Data shown:
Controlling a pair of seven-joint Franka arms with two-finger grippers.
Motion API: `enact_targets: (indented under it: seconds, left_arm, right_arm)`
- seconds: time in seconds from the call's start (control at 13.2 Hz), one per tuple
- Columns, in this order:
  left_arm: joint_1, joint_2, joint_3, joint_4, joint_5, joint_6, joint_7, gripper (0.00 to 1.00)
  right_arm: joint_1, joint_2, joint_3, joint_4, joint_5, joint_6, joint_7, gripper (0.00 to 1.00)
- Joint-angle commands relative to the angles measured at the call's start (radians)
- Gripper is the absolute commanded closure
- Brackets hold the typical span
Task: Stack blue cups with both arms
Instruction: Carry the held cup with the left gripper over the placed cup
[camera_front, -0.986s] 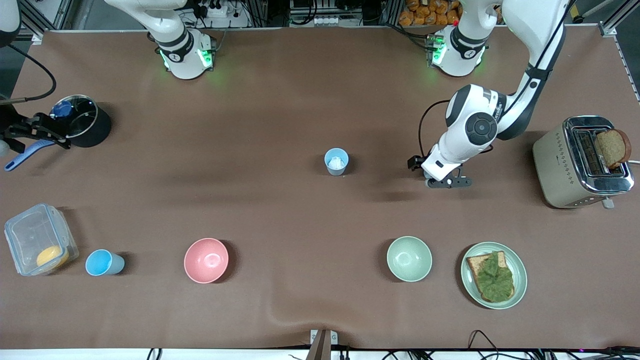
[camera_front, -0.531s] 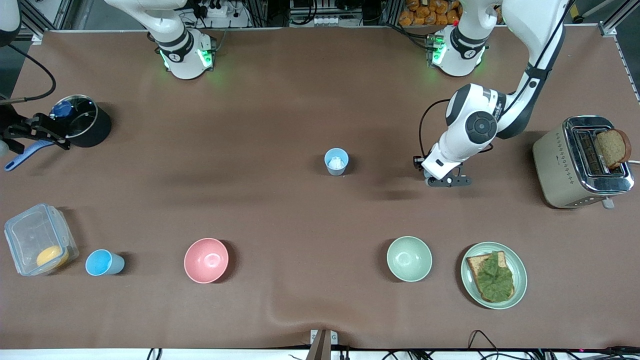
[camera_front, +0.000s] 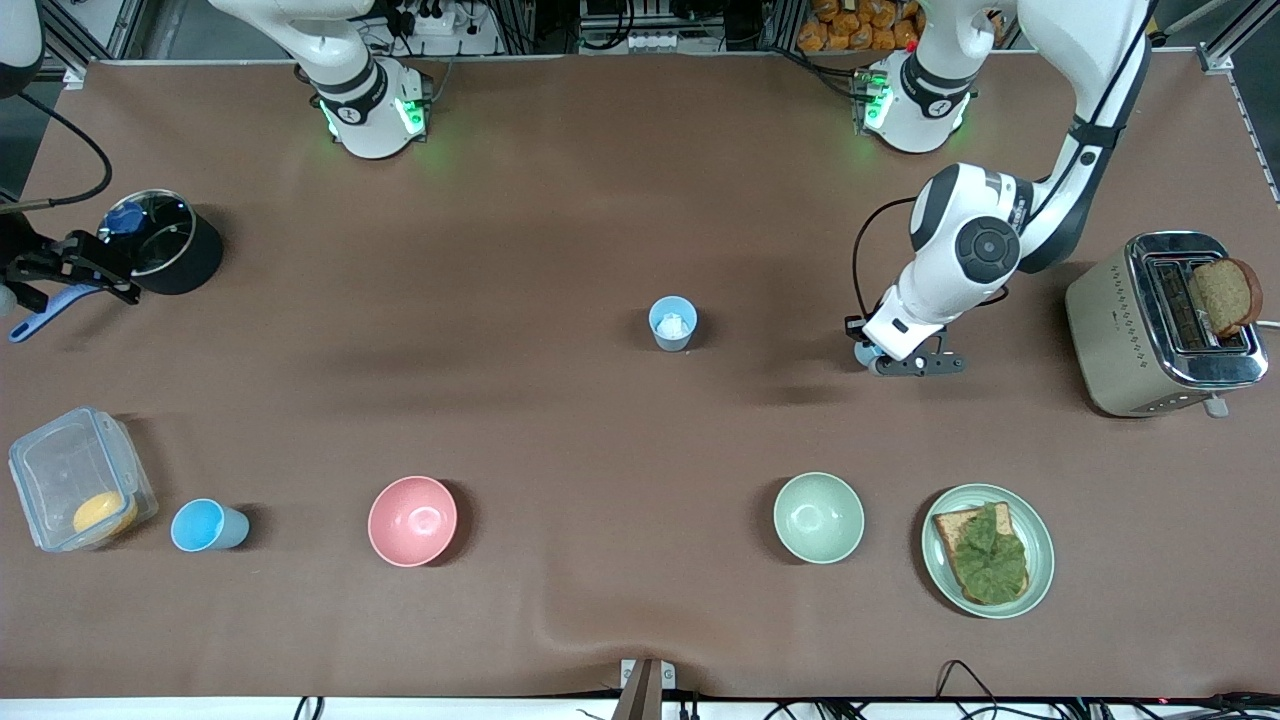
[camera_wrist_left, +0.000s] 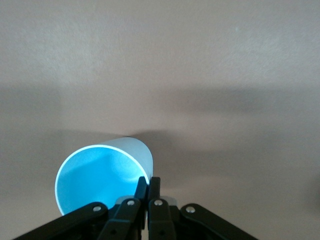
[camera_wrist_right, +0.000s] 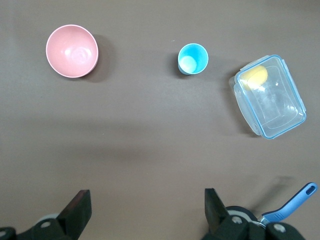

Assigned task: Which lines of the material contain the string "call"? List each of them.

Output of the task:
- seconds: time in seconds from the call's start (control at 13.2 Hz), one per tuple
- Joint-angle commands relative to the angles measured at the call's start (radians)

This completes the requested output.